The candidates in the general election for the At-Large race are running for two slots on the Council. At least one of those slots needs to go to a candidate who is not running as a Democrat, because two of the D.C. Council’s seats are off-limits to the city’s majority party, and Independent At-Large Councilmember Christina Henderson is currently occupying one of them.
McDuffie had been considered one of the frontrunners in the Attorney General’s race — until his opponent Bruce Spiva formally challenged his candidacy, arguing that McDuffie had not “actively engaged” as an attorney in D.C. for at least 5 of the last 10 years, as D.C. law requires. A series of rulings from the D.C. Board of Elections and Court of Appeals sided with Spiva, effectively killing McDuffie’s candidacy.
McDuffie’s campaign did not immediately respond to a request for comment on Monday morning, but the Councilmember has previously indicated that another run for office this cycle might be a possibility.
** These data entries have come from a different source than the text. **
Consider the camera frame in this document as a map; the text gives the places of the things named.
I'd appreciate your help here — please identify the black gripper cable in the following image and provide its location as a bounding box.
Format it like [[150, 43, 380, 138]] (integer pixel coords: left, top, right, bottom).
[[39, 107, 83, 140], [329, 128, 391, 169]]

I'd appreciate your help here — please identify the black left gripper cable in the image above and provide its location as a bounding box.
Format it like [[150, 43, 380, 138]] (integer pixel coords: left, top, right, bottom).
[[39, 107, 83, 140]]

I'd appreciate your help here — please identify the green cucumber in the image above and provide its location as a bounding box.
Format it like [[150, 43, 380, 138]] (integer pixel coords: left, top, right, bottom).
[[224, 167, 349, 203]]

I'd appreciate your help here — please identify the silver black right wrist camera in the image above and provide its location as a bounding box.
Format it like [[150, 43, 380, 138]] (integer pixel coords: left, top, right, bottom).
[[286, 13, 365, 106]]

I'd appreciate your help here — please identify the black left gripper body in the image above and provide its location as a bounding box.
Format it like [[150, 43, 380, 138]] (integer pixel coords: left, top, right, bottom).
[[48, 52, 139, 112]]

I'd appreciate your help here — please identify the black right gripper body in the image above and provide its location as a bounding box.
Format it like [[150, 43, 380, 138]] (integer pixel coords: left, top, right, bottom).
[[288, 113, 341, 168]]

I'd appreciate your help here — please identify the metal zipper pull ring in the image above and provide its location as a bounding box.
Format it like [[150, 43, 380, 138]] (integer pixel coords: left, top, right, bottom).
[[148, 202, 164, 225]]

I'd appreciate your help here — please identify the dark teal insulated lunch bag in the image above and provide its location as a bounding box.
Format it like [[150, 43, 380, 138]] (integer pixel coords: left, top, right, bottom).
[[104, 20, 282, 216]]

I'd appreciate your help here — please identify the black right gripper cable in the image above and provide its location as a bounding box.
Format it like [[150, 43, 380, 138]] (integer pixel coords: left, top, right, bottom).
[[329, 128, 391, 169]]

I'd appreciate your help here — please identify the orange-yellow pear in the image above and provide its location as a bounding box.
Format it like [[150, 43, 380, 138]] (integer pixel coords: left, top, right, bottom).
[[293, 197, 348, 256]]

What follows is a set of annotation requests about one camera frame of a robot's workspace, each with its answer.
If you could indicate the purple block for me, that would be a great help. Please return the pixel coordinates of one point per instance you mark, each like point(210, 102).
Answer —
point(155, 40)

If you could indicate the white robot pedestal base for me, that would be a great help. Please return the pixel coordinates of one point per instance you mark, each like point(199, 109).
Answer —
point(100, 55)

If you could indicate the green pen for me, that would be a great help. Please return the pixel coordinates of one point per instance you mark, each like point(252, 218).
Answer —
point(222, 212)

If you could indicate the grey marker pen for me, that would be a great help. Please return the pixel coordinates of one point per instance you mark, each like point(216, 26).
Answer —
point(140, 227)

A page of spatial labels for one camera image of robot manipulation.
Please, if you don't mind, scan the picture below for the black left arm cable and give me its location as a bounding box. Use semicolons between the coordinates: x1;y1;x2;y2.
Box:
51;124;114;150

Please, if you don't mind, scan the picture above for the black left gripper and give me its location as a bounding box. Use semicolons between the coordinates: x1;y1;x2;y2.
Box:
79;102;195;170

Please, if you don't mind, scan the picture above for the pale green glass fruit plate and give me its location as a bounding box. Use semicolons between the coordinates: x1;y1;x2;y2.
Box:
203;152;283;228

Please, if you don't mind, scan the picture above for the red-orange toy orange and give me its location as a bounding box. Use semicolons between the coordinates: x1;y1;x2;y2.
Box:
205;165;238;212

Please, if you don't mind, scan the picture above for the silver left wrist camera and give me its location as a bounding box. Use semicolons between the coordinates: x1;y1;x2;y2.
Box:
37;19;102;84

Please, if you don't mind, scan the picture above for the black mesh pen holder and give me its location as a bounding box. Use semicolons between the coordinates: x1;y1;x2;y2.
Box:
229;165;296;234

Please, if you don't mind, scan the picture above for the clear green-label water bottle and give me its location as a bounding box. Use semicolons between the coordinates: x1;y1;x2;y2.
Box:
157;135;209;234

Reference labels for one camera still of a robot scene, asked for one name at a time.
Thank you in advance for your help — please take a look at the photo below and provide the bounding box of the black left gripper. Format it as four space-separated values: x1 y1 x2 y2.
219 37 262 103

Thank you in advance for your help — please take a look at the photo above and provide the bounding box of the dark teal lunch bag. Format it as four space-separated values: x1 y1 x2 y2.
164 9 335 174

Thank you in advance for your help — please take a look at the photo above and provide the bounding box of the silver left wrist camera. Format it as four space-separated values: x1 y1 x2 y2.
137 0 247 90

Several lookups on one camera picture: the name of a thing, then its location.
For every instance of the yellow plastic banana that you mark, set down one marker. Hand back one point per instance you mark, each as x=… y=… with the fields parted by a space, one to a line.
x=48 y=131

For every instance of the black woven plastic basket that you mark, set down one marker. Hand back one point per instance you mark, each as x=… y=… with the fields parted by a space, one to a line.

When he suspended his run for Attorney General in May, he said he remained open to running for office in the future but declined to offer further details on his plans. He told the crowd gathered at the Big Chair in Anacostia that being kept off the ballot in the Attorney General’s race had “only deepened [his] resolve” to serve the District.
“It’s only deepened my commitment to represent the voice of the voiceless,” McDuffie said.
On Friday, in a letter to supporters of his campaign for Attorney General, McDuffie hinted further at news to come.
“As I mentioned when I ended my candidacy for Attorney General,” he wrote, “this marks the end of a chapter but also the beginning of a new one.”